[WHAT YOU ARE ASKED TO DO]:
For the data below, transcribe the part that opens with the line containing "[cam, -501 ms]" and closes with the line containing "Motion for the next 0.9", exactly and with no pictures.
AVAILABLE DATA Start Marker
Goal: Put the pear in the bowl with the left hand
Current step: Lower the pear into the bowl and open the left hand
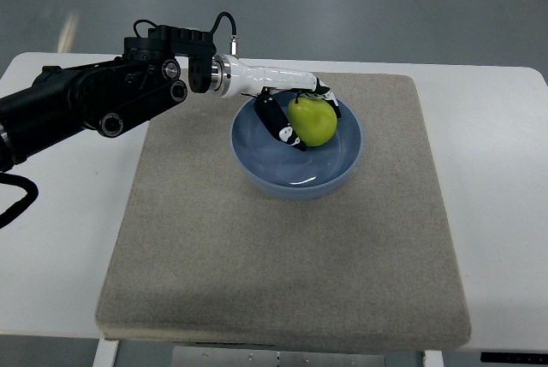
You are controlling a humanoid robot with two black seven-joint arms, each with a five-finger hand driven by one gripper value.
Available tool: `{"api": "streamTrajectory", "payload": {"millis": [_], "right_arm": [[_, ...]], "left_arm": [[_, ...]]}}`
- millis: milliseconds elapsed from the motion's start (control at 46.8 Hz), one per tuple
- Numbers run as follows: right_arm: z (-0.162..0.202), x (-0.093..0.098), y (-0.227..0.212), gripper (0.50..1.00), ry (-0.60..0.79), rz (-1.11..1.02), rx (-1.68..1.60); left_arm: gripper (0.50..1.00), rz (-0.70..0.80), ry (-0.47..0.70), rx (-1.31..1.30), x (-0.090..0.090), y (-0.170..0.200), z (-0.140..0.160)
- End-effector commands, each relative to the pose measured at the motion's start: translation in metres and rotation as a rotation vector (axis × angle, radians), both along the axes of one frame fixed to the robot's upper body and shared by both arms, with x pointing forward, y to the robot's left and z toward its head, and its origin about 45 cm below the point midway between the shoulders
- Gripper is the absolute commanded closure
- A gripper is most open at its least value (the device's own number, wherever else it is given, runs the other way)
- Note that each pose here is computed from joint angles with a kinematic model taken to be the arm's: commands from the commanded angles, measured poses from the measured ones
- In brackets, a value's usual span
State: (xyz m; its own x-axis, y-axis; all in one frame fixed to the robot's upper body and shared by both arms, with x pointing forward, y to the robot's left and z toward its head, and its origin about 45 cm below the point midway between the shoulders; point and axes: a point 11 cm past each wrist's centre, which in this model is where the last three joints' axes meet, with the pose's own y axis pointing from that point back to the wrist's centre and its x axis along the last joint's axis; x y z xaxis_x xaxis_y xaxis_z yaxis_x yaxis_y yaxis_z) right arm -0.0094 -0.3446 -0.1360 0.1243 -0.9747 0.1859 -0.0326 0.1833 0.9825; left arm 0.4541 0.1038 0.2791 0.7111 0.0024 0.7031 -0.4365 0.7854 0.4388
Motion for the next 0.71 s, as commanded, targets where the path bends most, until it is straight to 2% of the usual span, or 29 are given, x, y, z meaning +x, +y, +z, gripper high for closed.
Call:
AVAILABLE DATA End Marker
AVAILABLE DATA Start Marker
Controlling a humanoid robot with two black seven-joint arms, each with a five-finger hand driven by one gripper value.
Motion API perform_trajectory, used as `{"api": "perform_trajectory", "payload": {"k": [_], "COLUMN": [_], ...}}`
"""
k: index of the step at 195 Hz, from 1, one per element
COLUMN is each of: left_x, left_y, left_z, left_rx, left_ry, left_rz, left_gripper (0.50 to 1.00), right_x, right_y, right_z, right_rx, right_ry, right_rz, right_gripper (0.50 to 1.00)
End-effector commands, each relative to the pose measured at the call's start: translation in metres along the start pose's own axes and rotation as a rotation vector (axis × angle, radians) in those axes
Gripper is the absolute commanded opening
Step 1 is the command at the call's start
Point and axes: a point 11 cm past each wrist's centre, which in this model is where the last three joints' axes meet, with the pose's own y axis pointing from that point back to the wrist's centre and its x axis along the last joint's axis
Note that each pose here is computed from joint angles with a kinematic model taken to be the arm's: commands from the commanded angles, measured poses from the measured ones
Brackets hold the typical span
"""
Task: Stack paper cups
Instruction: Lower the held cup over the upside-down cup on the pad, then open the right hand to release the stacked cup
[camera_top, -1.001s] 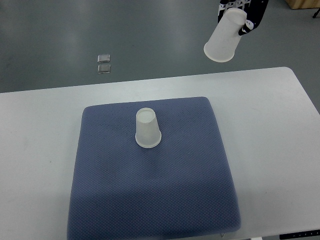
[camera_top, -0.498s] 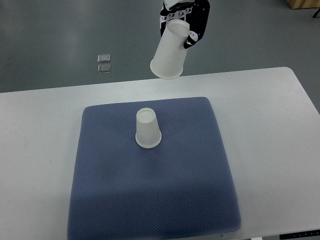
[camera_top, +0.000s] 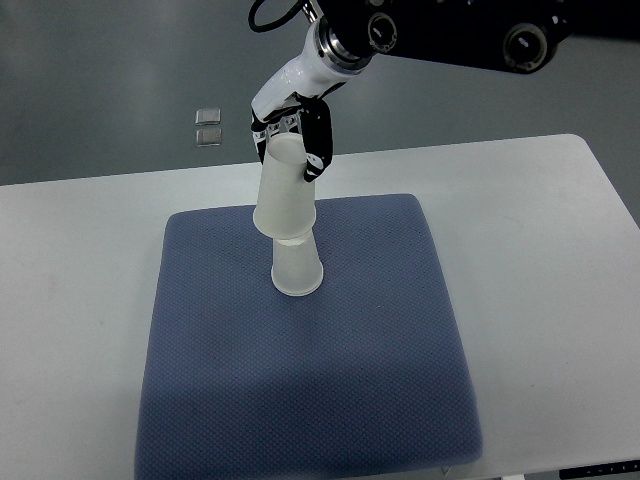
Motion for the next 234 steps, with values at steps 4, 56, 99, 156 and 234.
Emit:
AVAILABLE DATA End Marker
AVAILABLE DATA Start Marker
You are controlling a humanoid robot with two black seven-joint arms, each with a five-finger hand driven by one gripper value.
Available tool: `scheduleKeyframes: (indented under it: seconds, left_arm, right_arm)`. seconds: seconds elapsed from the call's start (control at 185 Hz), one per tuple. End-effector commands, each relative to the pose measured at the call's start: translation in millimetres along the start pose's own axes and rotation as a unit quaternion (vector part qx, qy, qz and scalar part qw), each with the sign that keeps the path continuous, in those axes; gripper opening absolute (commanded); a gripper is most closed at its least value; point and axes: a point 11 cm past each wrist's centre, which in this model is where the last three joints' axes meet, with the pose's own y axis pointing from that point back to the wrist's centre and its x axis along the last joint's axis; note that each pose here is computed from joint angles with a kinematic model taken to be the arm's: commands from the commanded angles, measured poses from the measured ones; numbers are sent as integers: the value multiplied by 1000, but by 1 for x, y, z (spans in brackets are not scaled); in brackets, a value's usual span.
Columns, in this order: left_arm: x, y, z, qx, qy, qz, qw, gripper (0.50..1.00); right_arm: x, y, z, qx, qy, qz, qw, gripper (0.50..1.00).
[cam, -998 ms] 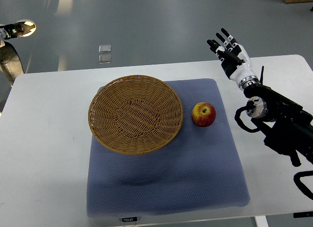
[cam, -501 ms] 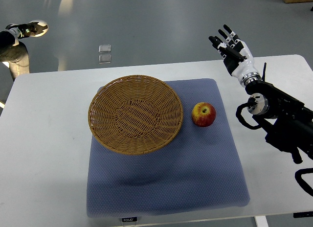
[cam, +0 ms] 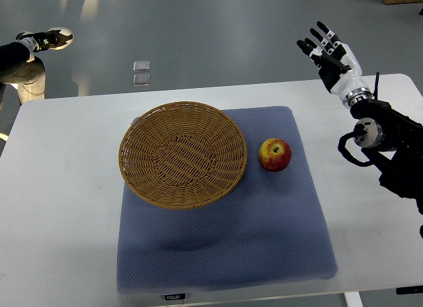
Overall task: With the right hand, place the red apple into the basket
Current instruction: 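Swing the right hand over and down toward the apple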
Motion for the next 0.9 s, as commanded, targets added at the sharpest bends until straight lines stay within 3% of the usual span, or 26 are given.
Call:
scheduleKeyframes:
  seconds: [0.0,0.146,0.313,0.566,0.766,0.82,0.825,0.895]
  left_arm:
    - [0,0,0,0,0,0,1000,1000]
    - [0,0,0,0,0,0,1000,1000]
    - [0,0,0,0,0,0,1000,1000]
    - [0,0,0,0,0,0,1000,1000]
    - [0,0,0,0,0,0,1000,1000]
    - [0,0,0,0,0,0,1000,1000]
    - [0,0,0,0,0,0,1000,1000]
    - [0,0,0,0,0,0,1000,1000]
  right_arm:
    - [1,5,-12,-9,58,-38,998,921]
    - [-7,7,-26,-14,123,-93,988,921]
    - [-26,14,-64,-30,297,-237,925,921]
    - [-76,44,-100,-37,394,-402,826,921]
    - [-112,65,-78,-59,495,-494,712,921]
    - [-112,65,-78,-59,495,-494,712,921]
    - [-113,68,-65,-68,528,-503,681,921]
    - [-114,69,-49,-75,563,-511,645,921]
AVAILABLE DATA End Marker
[WRITTEN RESPONSE]:
[cam, -501 ms] 
[cam, +0 ms] 
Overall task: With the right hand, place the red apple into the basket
Current instruction: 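Swing the right hand over and down toward the apple
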Motion for the next 0.9 s, as commanded, targets added at the sharpest bends until straight lines stay within 3% of the usual span, or 26 are given.

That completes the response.